Prep 30 mins
Cook 45 mins
I clipped this delicious recipe from the Portland Oregonian about 45 years ago. It's still my favorite chicken recipe of all time.
- 3 lbs chicken, cut into serving pieces
- 1⁄3 cup sifted all-purpose flour
- 1⁄4 teaspoon powdered ginger
- salt (to Taste)
- 3⁄4 cup butter or 3⁄4 cup margarine
- 2 tablespoons oil
- 1⁄3 cup water
- 1 (14 ounce) can chicken stock (or your own)
- 1 1⁄2 tablespoons cornstarch
- 1⁄4 teaspoon curry powder
- 1 teaspoon instant minced onion
- 1 tablespoon catsup
- 1 green bell pepper
- 1 large mid summer cantaloupe (or half honeydew half cantaloupe)
- 1 (5 ounce) can water chestnuts (I like whole ones)
- Dredge chicken in flour mixed with ginger and salt.
- Heat butter and oil in heavy skillet: brown chicken in it.

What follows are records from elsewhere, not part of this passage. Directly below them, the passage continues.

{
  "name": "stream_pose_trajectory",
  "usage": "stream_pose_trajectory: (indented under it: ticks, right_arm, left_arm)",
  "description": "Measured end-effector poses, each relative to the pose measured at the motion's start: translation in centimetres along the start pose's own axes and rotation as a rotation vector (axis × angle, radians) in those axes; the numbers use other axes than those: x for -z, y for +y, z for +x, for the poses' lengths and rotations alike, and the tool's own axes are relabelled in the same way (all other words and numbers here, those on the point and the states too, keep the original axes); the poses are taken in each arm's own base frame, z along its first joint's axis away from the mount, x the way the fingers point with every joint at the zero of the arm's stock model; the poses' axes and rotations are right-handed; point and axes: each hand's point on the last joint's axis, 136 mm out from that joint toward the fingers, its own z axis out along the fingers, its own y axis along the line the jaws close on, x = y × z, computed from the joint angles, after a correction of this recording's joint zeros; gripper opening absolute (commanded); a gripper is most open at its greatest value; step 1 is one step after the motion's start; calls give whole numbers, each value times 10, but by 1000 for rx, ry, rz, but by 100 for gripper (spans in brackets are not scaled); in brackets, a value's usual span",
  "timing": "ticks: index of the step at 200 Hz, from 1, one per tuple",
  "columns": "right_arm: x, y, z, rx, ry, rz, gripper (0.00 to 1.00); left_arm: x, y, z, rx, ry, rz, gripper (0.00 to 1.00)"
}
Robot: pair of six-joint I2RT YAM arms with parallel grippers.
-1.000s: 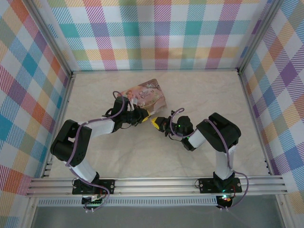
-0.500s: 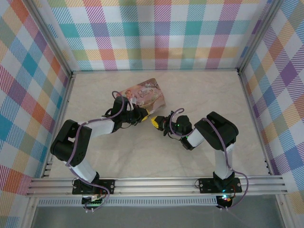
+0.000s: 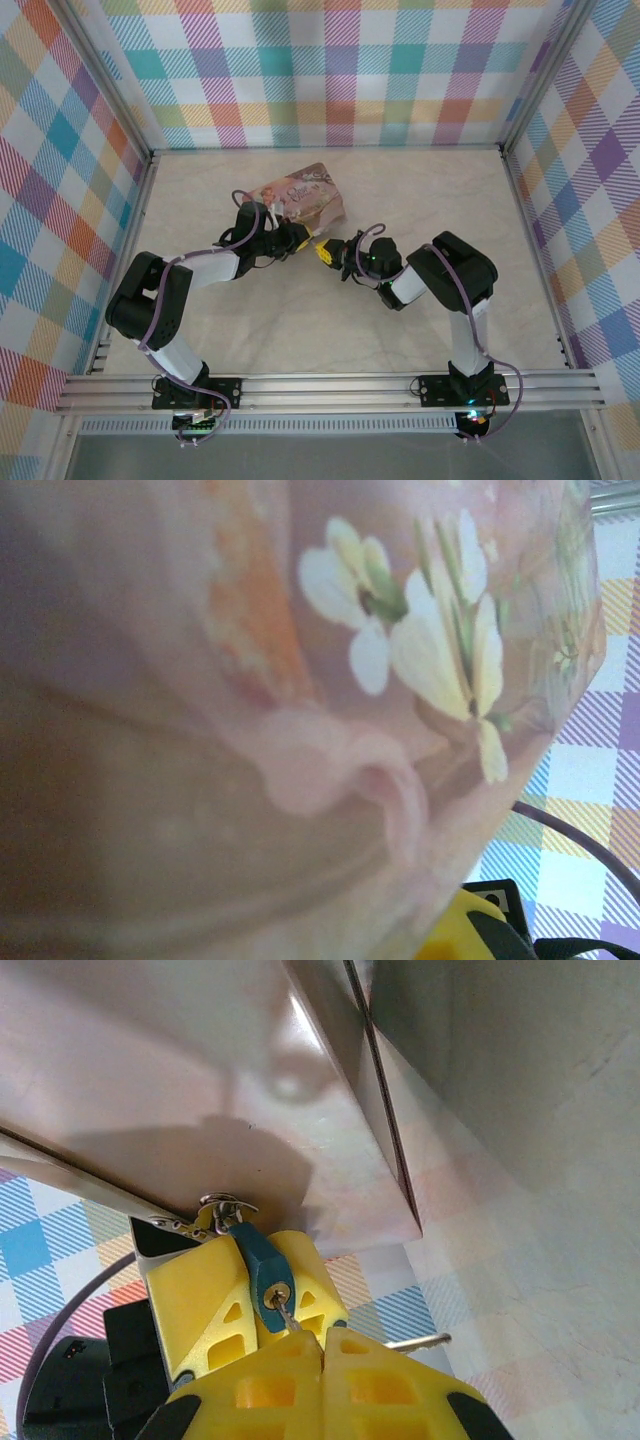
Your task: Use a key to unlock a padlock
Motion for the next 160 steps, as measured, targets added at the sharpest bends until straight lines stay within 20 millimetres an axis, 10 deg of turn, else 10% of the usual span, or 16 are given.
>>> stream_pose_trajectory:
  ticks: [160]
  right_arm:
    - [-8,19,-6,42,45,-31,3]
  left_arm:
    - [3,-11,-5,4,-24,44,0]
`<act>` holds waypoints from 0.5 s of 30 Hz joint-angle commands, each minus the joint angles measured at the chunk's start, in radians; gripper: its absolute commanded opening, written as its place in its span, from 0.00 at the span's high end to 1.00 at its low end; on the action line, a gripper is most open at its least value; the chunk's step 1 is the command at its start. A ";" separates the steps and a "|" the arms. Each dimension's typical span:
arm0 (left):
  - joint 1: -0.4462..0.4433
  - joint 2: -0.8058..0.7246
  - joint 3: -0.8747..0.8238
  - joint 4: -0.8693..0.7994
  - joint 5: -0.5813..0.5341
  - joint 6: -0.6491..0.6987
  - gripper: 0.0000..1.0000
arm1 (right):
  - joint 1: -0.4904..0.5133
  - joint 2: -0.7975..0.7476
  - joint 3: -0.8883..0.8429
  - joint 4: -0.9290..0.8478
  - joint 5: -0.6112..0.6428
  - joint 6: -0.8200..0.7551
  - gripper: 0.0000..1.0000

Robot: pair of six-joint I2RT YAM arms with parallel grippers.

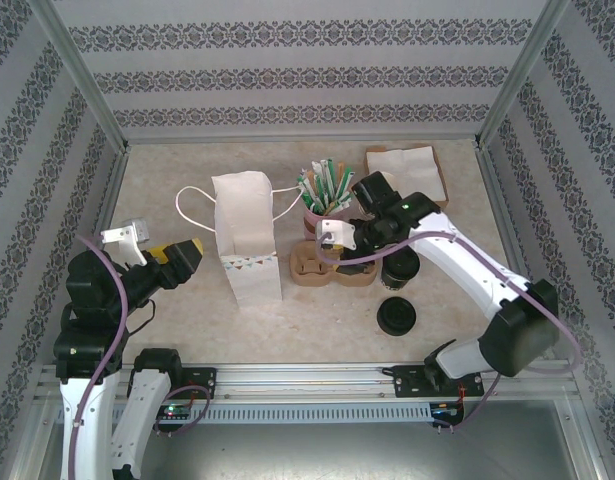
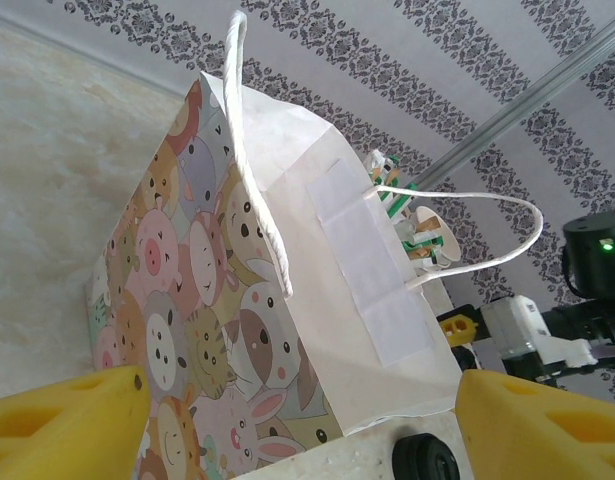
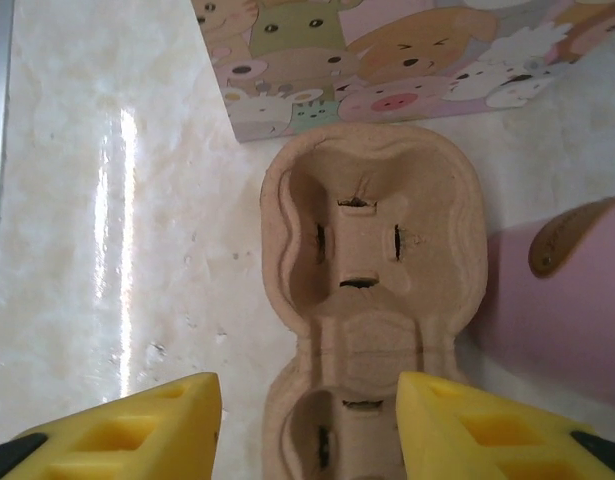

- Add water and cover; simmer until chicken is tender (about 45 minutes).
- While chicken is cooking, combine chicken stock, cornstarch, curry powder, onion and catsup.
- Mix until smooth and set aside.
- Cut green pepper into halves, remove seeds and stem end and cut pepper into thin slivers (should be about 3/4ths cup).
- Cut melon in half, remove seeds and cut into balls with a melon baller or 1/2 teaspoon measuring spoon.
- Drain and slice water chestnuts.
- When chicken is tender, transfer pieces to a hot platter.
- Stir cornstarch mixture into drippings in skillet.
- Cook stirring constantly until mixture boils and thickens.
- Add green peppers and water chestnuts; simmer 2 minutes longer or until vegetables are hot.
- Add salt to taste (about 1/4 teaspoon).
- Add melon balls, and pour over chicken.
- Serve over hot cooked rice.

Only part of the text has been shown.